[Problem description] All of the data should be restated word for word, with the pictures omitted.

[Material provided]
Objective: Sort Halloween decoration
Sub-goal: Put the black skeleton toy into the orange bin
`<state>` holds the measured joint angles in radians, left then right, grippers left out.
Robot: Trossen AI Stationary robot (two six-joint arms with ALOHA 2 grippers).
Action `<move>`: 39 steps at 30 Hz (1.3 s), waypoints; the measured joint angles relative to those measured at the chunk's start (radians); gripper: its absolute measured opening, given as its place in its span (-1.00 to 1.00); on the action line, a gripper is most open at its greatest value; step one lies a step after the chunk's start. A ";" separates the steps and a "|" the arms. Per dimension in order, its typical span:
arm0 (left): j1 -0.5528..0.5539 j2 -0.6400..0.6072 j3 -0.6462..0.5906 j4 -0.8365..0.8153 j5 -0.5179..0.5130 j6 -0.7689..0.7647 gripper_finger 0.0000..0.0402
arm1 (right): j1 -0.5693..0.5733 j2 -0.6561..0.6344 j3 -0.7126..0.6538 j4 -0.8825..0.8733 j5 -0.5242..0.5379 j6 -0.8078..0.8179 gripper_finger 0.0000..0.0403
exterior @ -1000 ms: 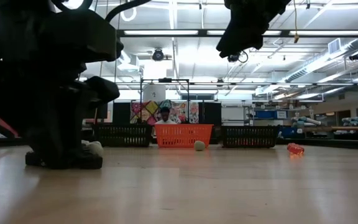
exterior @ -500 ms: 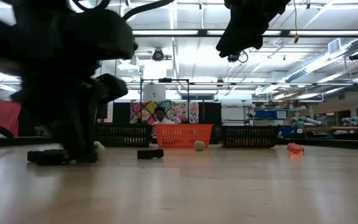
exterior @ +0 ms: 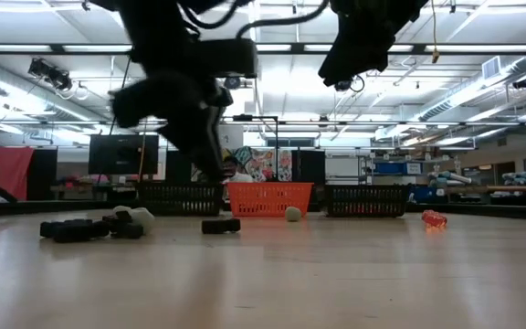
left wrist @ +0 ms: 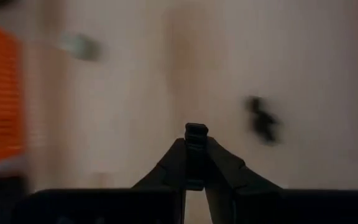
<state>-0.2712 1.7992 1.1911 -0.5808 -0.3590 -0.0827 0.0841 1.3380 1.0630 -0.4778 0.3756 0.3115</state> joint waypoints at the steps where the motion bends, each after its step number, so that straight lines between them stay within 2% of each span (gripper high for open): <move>1: 0.019 -0.001 0.005 -0.001 -0.016 0.013 -0.81 | 0.000 0.000 0.000 -0.001 0.000 0.001 -0.18; 11: 0.243 -0.056 0.013 0.017 -0.059 0.158 -0.79 | 0.000 0.000 0.000 -0.094 0.005 0.055 -0.18; 16: 0.351 -0.082 0.013 0.105 -0.058 0.243 -0.79 | 0.000 0.000 0.000 -0.122 0.032 0.064 -0.18; 22: 0.457 -0.085 0.013 0.198 0.041 0.327 -0.79 | 0.000 0.000 0.000 -0.119 0.032 0.066 -0.18; 27: 0.523 -0.080 0.013 0.268 0.050 0.328 -0.76 | 0.000 0.000 0.000 -0.118 0.034 0.080 -0.18; 33: 0.568 -0.078 0.013 0.286 0.148 0.320 -0.58 | 0.000 0.000 0.000 -0.116 0.053 0.081 -0.18; 39: 0.569 -0.078 0.013 0.285 0.157 0.284 -0.27 | 0.000 0.000 0.000 -0.115 0.074 0.079 -0.18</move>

[Your solution]
Objective: Sort Halloween decoration
Sub-goal: Put the black skeleton toy into the orange bin
`<state>` holds the measured joint angles in radians, left then right, grippers left out.
Robot: Trossen AI Stationary robot (two six-joint arms with ALOHA 2 grippers).
Action `<move>`: 39 steps at 30 Hz (1.3 s), waypoints; the measured joint angles relative to those measured at the chunk's start (radians); gripper: its absolute measured opening, given as its place in its span (-1.00 to 1.00); on the action line, a gripper is most open at its greatest value; step one lies a step after the chunk's start. A ";" separates the steps and a "|" the arms. Per dimension in order, its typical span:
arm0 (left): j1 -0.5528..0.5539 j2 -0.6400..0.6072 j3 -0.6462..0.5906 j4 -0.8365..0.8153 j5 -0.5179..0.5130 j6 -0.7689..0.7647 gripper_finger 0.0000..0.0402
arm1 (right): j1 -0.5693..0.5733 j2 -0.6561..0.6344 j3 -0.7126..0.6538 j4 -0.8825..0.8733 j5 -0.5242..0.5379 j6 -0.8078..0.8179 gripper_finger 0.0000..0.0403
exterior @ -1000 ms: 
exterior @ -500 ms: 
exterior @ +0 ms: 
left wrist @ +0 ms: 
<state>-0.2712 1.7992 1.1911 -0.5808 -0.3590 -0.0827 0.0841 1.3380 1.0630 -0.4778 0.3756 0.3115</state> joint waypoints at the steps where the motion bends, each after its step number, so that straight lines between them stay within 2% of each span (gripper high for open): <move>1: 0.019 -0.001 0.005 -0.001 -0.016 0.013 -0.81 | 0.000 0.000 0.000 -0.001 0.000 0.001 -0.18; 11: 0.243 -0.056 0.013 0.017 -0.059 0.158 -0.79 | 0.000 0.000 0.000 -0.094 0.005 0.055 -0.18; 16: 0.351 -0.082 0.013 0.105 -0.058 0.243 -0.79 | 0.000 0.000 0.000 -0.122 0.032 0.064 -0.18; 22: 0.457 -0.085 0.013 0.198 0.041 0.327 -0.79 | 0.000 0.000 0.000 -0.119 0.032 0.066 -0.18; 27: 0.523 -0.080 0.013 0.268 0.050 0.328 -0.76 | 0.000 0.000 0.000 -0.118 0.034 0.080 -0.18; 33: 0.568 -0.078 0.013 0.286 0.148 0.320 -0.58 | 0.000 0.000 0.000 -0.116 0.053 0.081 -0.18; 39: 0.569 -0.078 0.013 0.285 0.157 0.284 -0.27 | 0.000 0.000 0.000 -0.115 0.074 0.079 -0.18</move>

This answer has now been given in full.